# LGB Porter



## C.W.Hall (Sep 2, 2013)

I'm getting back into Fn3 after a hiatus.((since before it was called Fn3) I recently bought a LGB porter and would like to add details to the backhead and was wondering if anyone had photos or drawings of one.I cant seem to find any on the web except for photos of the kit that grantline has for the on30 version,which I cant enlarge enough to see.any help would be appreciated.


----------



## docwatsonva (Jan 2, 2008)

Here's 2 pictures of an LGB Porter I modified a number of years ago. The backhead details are items from Ozark Miniatures and Trackside Details. There are more than enough detailing parts at these sites to do the job.
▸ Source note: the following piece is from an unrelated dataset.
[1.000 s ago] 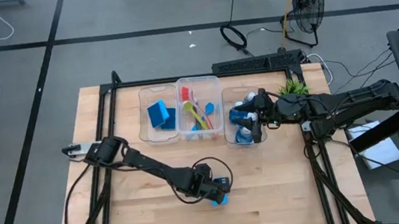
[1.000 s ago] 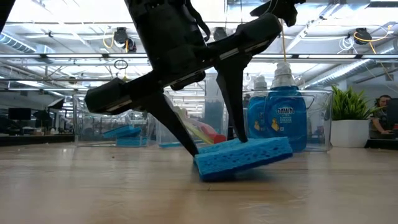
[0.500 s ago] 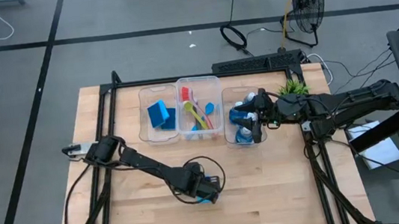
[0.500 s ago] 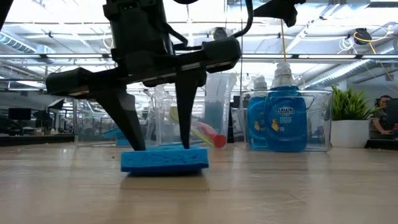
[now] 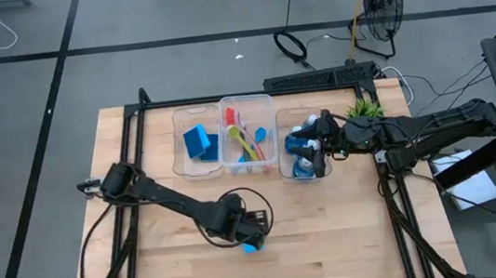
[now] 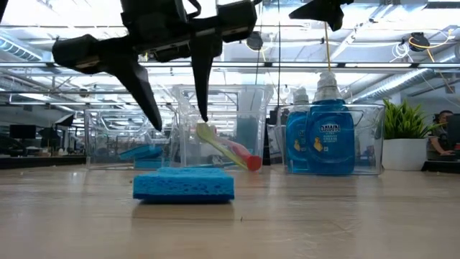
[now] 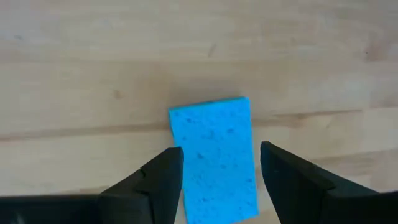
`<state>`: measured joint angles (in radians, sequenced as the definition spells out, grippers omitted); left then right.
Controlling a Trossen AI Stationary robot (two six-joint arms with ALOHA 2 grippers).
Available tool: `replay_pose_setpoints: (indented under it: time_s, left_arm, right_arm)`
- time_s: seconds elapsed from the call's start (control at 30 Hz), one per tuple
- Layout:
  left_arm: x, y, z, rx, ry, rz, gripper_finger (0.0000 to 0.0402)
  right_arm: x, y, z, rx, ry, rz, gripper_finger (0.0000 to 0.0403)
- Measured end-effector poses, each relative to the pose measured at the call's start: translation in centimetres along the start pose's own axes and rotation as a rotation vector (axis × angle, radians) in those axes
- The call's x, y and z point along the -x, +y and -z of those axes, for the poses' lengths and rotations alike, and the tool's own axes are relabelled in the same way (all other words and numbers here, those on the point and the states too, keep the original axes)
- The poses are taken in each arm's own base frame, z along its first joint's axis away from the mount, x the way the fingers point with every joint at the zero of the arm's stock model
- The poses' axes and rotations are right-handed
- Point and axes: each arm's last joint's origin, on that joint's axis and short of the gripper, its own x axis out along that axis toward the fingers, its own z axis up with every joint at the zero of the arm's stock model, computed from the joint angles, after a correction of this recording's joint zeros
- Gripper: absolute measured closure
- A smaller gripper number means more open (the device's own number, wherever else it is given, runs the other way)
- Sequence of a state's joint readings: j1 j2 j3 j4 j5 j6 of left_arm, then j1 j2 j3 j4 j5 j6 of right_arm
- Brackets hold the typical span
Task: Pick & Place Kitchen Sink Supplies
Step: Put the light blue sponge into the left transparent bin
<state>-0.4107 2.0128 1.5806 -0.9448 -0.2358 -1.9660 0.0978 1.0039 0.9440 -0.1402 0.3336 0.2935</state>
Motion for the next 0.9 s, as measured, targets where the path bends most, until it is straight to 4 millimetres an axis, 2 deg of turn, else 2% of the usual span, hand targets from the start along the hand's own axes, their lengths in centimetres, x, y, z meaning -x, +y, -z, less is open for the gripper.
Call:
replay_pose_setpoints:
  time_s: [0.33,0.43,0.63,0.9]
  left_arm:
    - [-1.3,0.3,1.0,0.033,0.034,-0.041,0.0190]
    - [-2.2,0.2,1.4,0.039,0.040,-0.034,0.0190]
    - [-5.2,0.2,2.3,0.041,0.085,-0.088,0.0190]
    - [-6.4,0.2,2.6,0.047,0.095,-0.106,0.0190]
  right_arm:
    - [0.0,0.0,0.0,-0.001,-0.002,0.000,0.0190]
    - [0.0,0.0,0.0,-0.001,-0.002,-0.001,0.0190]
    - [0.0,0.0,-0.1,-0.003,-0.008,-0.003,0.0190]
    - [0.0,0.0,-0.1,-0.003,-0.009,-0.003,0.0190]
Sorry, don't have any actual photos of the cab interiors but I'm sure someone else can help out there.




















Hope this helps a little.

Doc


----------



## Garratt (Sep 15, 2012)

I found these model images:

http://www.foothillmodelworks.com/BrassEng.html 










http://www.terrapinnarrowgaugesociety.com/CD_Porter.htmhttp://www.terrapinnarrowgaugesociety.com/CD_Porter.htmhttp://www.terrapinnarrowgaugesociety.com/CD_Porter.htm 

















Andrew


----------



## C.W.Hall (Sep 2, 2013)

Thanks,those are a whole lot better than what I found.they help alot


----------



## Robert (Jan 2, 2008)

I have a few less than flattering photos of my Porter rework at this link In honour of Herb. The website is also a mess so I'll call it under construction but there are a few pictures there.


----------